Bahlil Usul Semua Presiden RI Dapat Gelar Pahlawan Nasional: Jangan Cuma Soeharto

Ketua Umum Partai Golkar sekaligus Menteri Investasi, Bahlil Lahadalia. (Foto: instagram@bahlillahadalia)
Ketua Umum Partai Golkar sekaligus Menteri Investasi, Bahlil Lahadalia. (Foto: instagram@bahlillahadalia)

JAKARTA – Ketua Umum Partai Golkar sekaligus Menteri Investasi, Bahlil Lahadalia, mengusulkan agar seluruh presiden yang pernah memimpin Indonesia diberikan gelar pahlawan nasional.

Pernyataan ini disampaikan Bahlil di Kompleks Istana Kepresidenan, Jakarta, pada Kamis (6/11/2025), ketika menanggapi polemik penolakan terhadap rencana pemberian gelar pahlawan nasional kepada Presiden ke-2 RI, Soeharto.

“Bila perlu kami menyarankan semua tokoh-tokoh bangsa yang mantan-mantan presiden ini kalau bisa dapat dipertimbangkan untuk diberikan gelar pahlawan nasional, ya,” ujar Bahlil.

Gus Dur dan Habibie Juga Layak Dapat Gelar

Dalam daftar 40 nama yang diusulkan oleh Kementerian Sosial (Kemensos), terdapat pula nama Presiden ke-4 RI Abdurrahman Wahid (Gus Dur).

Bahlil menilai, selain Soeharto, Gus Dur dan BJ Habibie juga memiliki jasa besar untuk bangsa dan layak diberikan penghargaan serupa.

“Pak Gus Dur juga mempunyai kontribusi yang terbaik untuk negara ini.
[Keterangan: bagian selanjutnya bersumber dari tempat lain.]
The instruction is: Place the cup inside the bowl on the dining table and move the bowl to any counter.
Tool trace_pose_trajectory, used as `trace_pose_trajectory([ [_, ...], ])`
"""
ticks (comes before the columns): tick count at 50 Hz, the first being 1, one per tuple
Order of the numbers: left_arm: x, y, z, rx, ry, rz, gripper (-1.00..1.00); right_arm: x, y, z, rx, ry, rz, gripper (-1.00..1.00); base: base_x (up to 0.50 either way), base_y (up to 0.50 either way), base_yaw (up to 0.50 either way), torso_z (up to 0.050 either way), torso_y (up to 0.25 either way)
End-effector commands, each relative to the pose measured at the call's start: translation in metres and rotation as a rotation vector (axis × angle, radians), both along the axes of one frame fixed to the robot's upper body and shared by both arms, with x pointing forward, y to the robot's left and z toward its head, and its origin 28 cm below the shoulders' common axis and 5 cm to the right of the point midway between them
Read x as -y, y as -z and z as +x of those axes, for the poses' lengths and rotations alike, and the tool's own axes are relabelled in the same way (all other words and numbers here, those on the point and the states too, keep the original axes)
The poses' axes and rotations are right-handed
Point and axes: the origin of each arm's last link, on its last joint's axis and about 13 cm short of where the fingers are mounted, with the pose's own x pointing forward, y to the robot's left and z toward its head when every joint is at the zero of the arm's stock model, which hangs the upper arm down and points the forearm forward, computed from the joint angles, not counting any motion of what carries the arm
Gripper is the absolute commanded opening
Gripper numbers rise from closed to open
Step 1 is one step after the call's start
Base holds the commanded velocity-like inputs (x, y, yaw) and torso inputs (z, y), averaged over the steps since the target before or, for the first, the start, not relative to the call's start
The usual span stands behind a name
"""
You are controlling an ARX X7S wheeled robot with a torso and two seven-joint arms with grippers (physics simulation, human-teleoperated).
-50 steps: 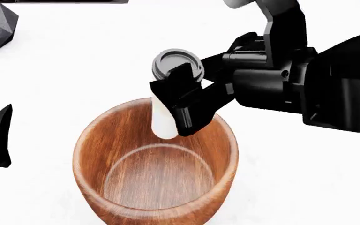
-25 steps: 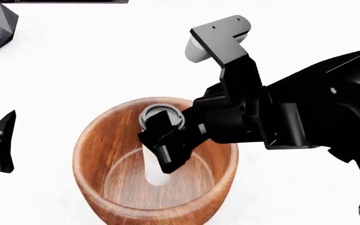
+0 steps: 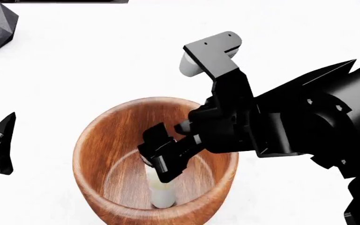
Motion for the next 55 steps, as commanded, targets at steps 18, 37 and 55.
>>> trace_pose_trajectory([
  [18,0.004,0.002,0.006,0.007,-0.005,0.028,1.00,0.024,-0.047,-0.004,0.134,0.080,0.037,1.00,0.00,0.00,0.00,0.000,0.000],
  [37,0.005,0.001,0.004,0.012,0.000,0.029,1.00,0.064,-0.024,-0.047,0.029,0.296,-0.018,1.00,0.00,0.00,0.00,0.000,0.000],
  [55,0.003,0.006,0.005,0.014,-0.002,0.037,1.00,0.058,0.002,-0.023,-0.092,0.542,0.076,1.00,0.00,0.00,0.00,0.000,0.000],
])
Ya, kami menyarankan juga harus dipertimbangkan agar bisa menjadi pahlawan nasional. Pak Habibie juga, semuanya lah,” kata Bahlil menegaskan.

Jasa Soeharto Tak Bisa Dihapus

Menanggapi adanya penolakan terhadap gelar pahlawan bagi Soeharto, Bahlil menilai hal itu wajar. Meski begitu, ia menegaskan bahwa jasa Soeharto dalam membangun bangsa selama 32 tahun tidak bisa diabaikan begitu saja.

“Negara ini, kita harus menghargai jasa para tokoh-tokoh bangsa, ya. Jadi kita biasa saja. Kita tidak bisa melupakan bahwa apa yang dilakukan oleh Pak Harto selama 32 tahun itu sesuatu yang luar biasa,” kata Bahlil.

Menurutnya, tak ada pemimpin yang sempurna. Namun, Soeharto dinilai berhasil menciptakan swasembada pangan, membuka lapangan kerja, hingga membawa Indonesia menjadi Macan Asia.

“Mampu membawa Indonesia dari inflasi yang 100 persen kemudian inflasinya terjaga, menciptakan lapangan pekerjaan, kemudian juga mampu memberikan kontribusi terbaiknya dalam swasembada pangan, swasembada energi, sampai kemudian bangsa kita menjadi Macan Asia di pada saat itu ya, di zaman Orde Baru,” ujar Bahlil.

500 Aktivis dan Akademisi Tegas Tolak Gelar untuk Soeharto

Di sisi lain, gelombang penolakan terhadap usulan Soeharto sebagai pahlawan nasional datang dari kalangan aktivis dan akademisi.

Sebanyak 500 tokoh masyarakat sipil secara tegas menyatakan menolak pemberian gelar tersebut dalam deklarasi di Kantor LBH, Menteng, Jakarta Pusat, Selasa (4/11/2025).

Aktivis HAM sekaligus Direktur Amnesty International Indonesia (AII), Usman Hamid, mendesak pemerintah membatalkan rencana tersebut.

Baca Juga: Prabowo Bongkar Hubungan Aslinya dengan Jokowi: “Aku Hopeng Sama Beliau, Kok Takut?”

Ia menyebut terdapat empat alasan utama mengapa Soeharto tidak layak menyandang gelar pahlawan nasional.

Pertama, masa pemerintahan Soeharto selama 32 tahun dinilai penuh pelanggaran hak asasi manusia (HAM). Kedua, terdapat praktik korupsi, kolusi, dan nepotisme (KKN) yang meluas.

“Yang ketiga, juga diikuti dengan pemberangusan kebebasan berpendapat, kebebasan pers sampai dengan kebebasan akademik,” ungkap Usman.

“Dan yang terakhir adalah adanya ketimpangan sosial-ekonomi yang terjadi selama pemerintahan Soeharto,” sambungnya menegaskan.